> [Problem requirements] Set the listing down exactly; no pictures.

━━━━━━━━

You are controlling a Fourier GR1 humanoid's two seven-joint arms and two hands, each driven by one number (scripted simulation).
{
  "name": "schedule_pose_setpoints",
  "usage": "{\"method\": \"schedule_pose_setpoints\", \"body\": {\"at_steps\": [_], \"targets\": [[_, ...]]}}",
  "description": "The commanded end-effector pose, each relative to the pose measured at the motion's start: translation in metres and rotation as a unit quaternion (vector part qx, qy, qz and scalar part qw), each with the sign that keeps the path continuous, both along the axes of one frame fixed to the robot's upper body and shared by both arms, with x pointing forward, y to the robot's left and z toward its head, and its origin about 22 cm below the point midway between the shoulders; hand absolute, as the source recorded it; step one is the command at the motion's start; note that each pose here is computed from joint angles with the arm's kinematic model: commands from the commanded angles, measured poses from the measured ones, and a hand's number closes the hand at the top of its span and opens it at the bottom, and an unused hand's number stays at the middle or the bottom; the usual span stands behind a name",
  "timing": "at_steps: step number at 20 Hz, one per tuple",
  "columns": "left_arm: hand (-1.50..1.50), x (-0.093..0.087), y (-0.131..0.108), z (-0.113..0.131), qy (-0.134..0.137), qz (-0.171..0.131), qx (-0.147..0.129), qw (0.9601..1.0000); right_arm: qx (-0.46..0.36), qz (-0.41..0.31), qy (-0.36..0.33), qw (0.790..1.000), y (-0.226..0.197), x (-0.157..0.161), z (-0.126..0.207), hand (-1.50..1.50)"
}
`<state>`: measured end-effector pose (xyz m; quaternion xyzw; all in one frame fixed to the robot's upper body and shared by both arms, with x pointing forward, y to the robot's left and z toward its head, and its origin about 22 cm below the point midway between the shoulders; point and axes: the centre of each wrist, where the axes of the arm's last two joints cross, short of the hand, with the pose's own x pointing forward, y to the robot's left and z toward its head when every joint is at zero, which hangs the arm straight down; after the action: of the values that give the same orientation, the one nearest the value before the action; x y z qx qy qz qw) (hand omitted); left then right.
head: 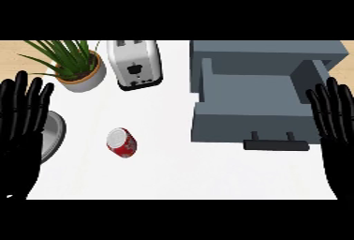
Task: Pick up the can, place it into the drawer and close the drawer
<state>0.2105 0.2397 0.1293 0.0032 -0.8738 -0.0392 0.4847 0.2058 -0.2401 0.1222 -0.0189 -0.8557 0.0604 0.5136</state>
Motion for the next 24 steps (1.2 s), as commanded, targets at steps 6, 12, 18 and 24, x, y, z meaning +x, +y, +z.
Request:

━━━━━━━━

> [Solution below]
You are controlling a Fourier GR1 humanoid's two seven-joint arms and two hands, each driven by one number (scripted simulation).
{
  "name": "schedule_pose_setpoints",
  "usage": "{\"method\": \"schedule_pose_setpoints\", \"body\": {\"at_steps\": [_], \"targets\": [[_, ...]]}}",
  "description": "The commanded end-effector pose, each relative to the pose measured at the motion's start: translation in metres and rotation as a unit quaternion (vector part qx, qy, qz and scalar part qw), each with the sign that keeps the path continuous, both along the axes of one frame fixed to the robot's upper body and shared by both arms, with x pointing forward, y to the robot's left and z toward its head, and its origin about 22 cm below the point midway between the shoulders; hand absolute, as the source recorded it; step one is the command at the motion's start; note that each pose here is computed from joint angles with the arm's kinematic model: commands from the commanded angles, measured poses from the measured ones, and a hand's number closes the hand at the top of its span and opens it at the bottom, and an unused hand's number stays at the middle or the bottom; the usual span stands behind a name",
  "timing": "at_steps: step number at 20 Hz, one per tuple",
  "columns": "left_arm: hand (-1.50..1.50), x (-0.093..0.087), y (-0.131..0.108), z (-0.113..0.131), qy (-0.134..0.137), qz (-0.171..0.131), qx (-0.147..0.129), qw (0.9601..1.0000); right_arm: qx (-0.46..0.36), qz (-0.41..0.31), qy (-0.36..0.33), qw (0.790..1.000), y (-0.226..0.197), x (-0.157..0.161), z (-0.126..0.207), hand (-1.50..1.50)"
}
`<state>`: measured end-effector pose (xyz m; quaternion xyzw; all in one frame fixed to the robot's upper body and shared by both arms, with x pointing forward, y to the robot's left and z toward its head, and its origin about 22 cm below the point midway between the shoulders; point and axes: the centre of each wrist, where the axes of the arm's last two joints cross, short of the hand, with the pose's own x pointing forward, y to the robot's left and z toward its head when every joint is at zero, which hangs the arm straight down; after the action: of the values that give the same orientation, the one nearest the value before the action; x y z qx qy qz qw) (hand omitted); left then right.
head: 
Task: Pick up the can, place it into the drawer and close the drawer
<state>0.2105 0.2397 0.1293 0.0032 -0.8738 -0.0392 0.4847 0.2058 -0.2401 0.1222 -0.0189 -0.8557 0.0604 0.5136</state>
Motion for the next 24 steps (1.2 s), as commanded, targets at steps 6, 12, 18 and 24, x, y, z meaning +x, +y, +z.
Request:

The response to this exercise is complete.